*** Records for this task ***
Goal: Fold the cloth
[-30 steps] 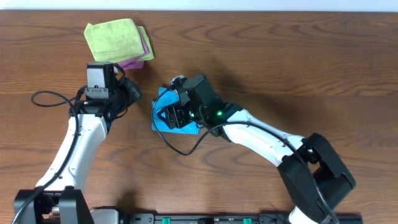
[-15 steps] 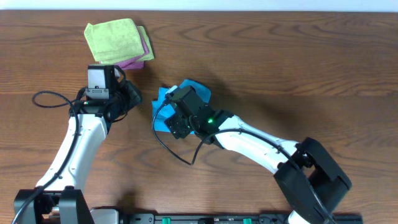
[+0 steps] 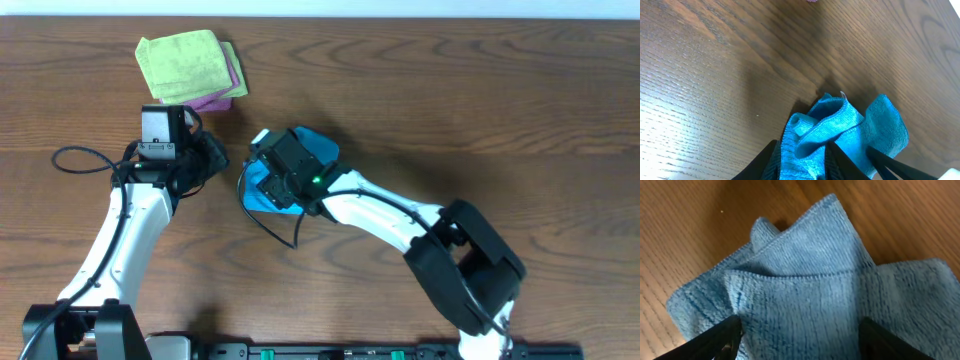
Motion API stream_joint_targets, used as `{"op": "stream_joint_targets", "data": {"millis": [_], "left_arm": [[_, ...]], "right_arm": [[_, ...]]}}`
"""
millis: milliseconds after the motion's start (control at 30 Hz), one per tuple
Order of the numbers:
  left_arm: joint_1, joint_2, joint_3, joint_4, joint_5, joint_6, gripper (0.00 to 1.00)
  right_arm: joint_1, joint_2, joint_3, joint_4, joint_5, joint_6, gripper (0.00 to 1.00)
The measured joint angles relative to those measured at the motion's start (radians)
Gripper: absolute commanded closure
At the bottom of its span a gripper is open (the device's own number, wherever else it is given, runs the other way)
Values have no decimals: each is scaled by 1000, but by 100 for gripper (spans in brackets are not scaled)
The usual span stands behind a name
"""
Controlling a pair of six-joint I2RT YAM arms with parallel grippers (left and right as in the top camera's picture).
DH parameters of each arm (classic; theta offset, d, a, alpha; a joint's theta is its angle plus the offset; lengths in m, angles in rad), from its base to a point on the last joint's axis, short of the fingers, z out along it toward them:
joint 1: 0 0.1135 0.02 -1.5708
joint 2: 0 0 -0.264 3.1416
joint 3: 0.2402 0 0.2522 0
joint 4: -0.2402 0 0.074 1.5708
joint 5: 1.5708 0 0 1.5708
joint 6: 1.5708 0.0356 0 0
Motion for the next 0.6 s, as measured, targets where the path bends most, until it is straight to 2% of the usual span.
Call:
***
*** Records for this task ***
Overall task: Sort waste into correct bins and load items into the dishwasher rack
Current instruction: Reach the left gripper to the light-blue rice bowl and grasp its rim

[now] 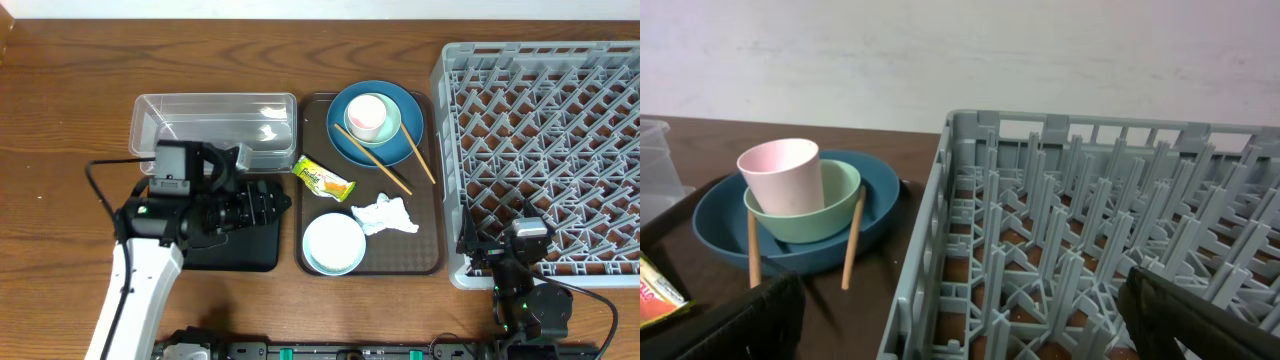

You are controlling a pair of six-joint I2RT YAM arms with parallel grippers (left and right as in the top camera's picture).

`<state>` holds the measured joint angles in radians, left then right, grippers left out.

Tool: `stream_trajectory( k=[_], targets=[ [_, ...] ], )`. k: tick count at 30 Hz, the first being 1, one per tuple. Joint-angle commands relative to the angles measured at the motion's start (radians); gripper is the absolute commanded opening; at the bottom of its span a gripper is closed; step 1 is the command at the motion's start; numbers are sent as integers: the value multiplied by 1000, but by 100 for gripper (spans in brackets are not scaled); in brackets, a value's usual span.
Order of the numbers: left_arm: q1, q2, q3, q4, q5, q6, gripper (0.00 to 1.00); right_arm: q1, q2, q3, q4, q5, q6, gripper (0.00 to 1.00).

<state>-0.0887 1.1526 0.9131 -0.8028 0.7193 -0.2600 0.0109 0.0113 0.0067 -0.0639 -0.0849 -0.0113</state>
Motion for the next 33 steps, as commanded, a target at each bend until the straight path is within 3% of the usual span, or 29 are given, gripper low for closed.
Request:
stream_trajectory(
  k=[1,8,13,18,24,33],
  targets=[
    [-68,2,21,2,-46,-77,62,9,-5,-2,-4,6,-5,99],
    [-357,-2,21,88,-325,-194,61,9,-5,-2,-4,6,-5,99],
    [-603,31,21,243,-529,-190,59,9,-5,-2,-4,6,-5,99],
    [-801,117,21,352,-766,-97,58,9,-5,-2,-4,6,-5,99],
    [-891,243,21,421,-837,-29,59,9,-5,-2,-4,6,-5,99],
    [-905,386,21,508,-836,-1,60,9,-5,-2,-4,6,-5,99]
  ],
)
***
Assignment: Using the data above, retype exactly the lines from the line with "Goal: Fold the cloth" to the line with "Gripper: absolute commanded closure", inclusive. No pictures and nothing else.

Task result:
Goal: Fold the cloth
[-30 steps] 
[-15 steps] 
[+0 steps] 
Motion API stream_joint_targets, used as `{"op": "stream_joint_targets", "data": {"millis": [_], "left_arm": [[_, ...]], "right_arm": [[_, ...]]}}`
"""
millis: milliseconds after the motion's start (control at 30 Hz), one per tuple
Order of the numbers:
  left_arm: joint_1, joint_2, joint_3, joint_4, joint_5, joint_6, gripper (0.00 to 1.00)
  right_arm: joint_1, joint_2, joint_3, joint_4, joint_5, joint_6, gripper (0.00 to 1.00)
The measured joint angles relative to those measured at the motion's start (radians)
Gripper: absolute commanded closure

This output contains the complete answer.